I wrote this six years ago, and posted it on FB. How am I doing so far?

August 27, 2013
Here's the human story-line I'm using these days:

The potential for a human dieback beginning by 2030 is rising dramatically as the following crises all come together:

> The Arctic Amplification effect of climate change is disrupting the polar jet stream and causing weather destabilization through the Northern Hemisphere. This is already disrupting agricultural output.

> Potential for methane bursts in the Arctic is rising as the region warms. This could induce runaway warming;

> Ocean acidification will have multiple ecological impacts, from loss of biodiversity to coral and phytoplankton loss;

>Ocean acidification introduces a potential for additional warming due to decreased dimethylsulphide release from the oceans (this is a very recent finding);

> Fresh water supplies are declining;

> Soil fertility is declining;

> The oceans are almost fished out;

> Terrestrial species are going extinct at a ferocious rate, with a rising possibility that a vital keystone species might join them;

> World oil and food prices are high and still rising;

> Some oil-exporting nations like Egypt are already destabilizing politically as their exportable oil resources run out;

> Fossil fuel use is still increasing;

> Population is still growing.

IMO there is little realistic chance that the world will be able to resolve any of these problems, let alone the entire interlocking predicament their convergence represents. This is largely because of the evolutionary bequest of human risk perception, social-conformity bias, and growth orientation. All of these are a result of our evolutionary past - they have been programmed into our neural behavior circuits by natural selection over hundreds of thousands of years in response to distant past, not present, environmental and social conditions.

The main human evolutionary advantage has been our incredible analytic intellect. It has allowed us to become the undisputed, indisputable dominant species on the planet. This is possible because our intelligence operates as a limit-removal mechanism, not a limit-acceptance mechanism.

Whenever we run into a roadblock to continuing growth in any domain, our evolved response is to figure out a way around it. It is virtually impossible for humans to see a problem and not try to solve it. Unfortunately we are very good at seeing problems and opportunities, but very, very poor at seeing consequences. As a result most of our solutions end up creating worse problems a little later. As Sevareid's Law states: "The chief cause of problems is solutions."

These human qualities (poor long-term risk perception, social-conformity bias, growth orientation, problem-solving compulsion) all have an evolutionary origin and are not easily circumvented at the species level, individual examples notwithstanding.

As a result, I really don't think we're going to get out of this one. Matters have long since passed out of our ability to control them consciously, if indeed our sense of control was ever anything more than an illusion. Most of our previous problem-solving attempts have either made matters worse by enabling yet more growth, or have merely kicked the can down the road a little.

There is no reason to expect our behavior to change in the near future. That is because much of our behavior springs from evolved brain circuits of which we have little conscious awareness and over which we have very little conscious control.

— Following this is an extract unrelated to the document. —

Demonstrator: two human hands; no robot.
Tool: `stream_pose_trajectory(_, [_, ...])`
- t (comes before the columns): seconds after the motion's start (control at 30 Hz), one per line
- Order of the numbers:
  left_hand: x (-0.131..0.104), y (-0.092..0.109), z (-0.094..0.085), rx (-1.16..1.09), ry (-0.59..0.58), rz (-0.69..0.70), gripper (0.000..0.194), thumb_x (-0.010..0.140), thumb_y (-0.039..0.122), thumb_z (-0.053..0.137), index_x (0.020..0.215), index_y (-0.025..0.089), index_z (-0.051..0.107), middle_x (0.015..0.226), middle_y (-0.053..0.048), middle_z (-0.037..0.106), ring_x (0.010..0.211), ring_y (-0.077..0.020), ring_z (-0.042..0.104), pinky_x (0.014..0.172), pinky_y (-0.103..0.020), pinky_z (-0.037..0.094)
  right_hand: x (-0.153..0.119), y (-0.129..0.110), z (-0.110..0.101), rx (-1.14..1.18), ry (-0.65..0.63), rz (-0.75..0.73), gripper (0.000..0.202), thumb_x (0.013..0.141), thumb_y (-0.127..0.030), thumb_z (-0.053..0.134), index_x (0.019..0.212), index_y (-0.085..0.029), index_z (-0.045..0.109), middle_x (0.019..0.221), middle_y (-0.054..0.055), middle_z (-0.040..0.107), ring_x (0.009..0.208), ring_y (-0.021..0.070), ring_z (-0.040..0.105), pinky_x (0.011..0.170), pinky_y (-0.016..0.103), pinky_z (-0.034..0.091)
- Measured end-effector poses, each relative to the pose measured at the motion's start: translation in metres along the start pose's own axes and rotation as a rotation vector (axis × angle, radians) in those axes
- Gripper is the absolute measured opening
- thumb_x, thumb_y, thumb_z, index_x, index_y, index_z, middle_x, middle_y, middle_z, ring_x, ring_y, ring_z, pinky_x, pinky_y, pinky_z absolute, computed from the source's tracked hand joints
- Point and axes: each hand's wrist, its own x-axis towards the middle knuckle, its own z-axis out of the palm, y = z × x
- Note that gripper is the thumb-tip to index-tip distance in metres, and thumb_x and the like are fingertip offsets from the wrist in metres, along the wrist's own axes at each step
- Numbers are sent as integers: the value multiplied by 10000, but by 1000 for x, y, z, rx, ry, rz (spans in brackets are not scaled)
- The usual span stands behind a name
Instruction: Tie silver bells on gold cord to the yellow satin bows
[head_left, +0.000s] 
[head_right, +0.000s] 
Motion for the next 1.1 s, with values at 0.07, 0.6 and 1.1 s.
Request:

Those of you who have read a bit in this field may recognize a similarity to the "Vicious Circle Principle" of problem-solving described in Craig Dilworth's recent book, "Too Smart For Our Own Good". What Dilwotrth didn't address, though, is the question of WHY we are compulsive problem-solvers in the interests of growth.

Seeing our growth-hunger as the evolutionary residue of the spontaneous self-organization that created life in the first place, as described by Stuart Kauffman. The self-organization is in turn driven by the operation of far-from-equilibrium thermodynamics (aka the Maximum Entropy Production Principle or MEPP).

I view our predicament as the result of a very long-term historical constructive process. Thermodynamics drives the creation of life with its imperatives to survive and reproduce. Those drives are encoded in DNA as the fundamental shapers of the organism's behavior. Subsequently, the elaborated, human-specific behaviour has been encoded in our evolved neural circuitry through natural selection processes over the last two million years.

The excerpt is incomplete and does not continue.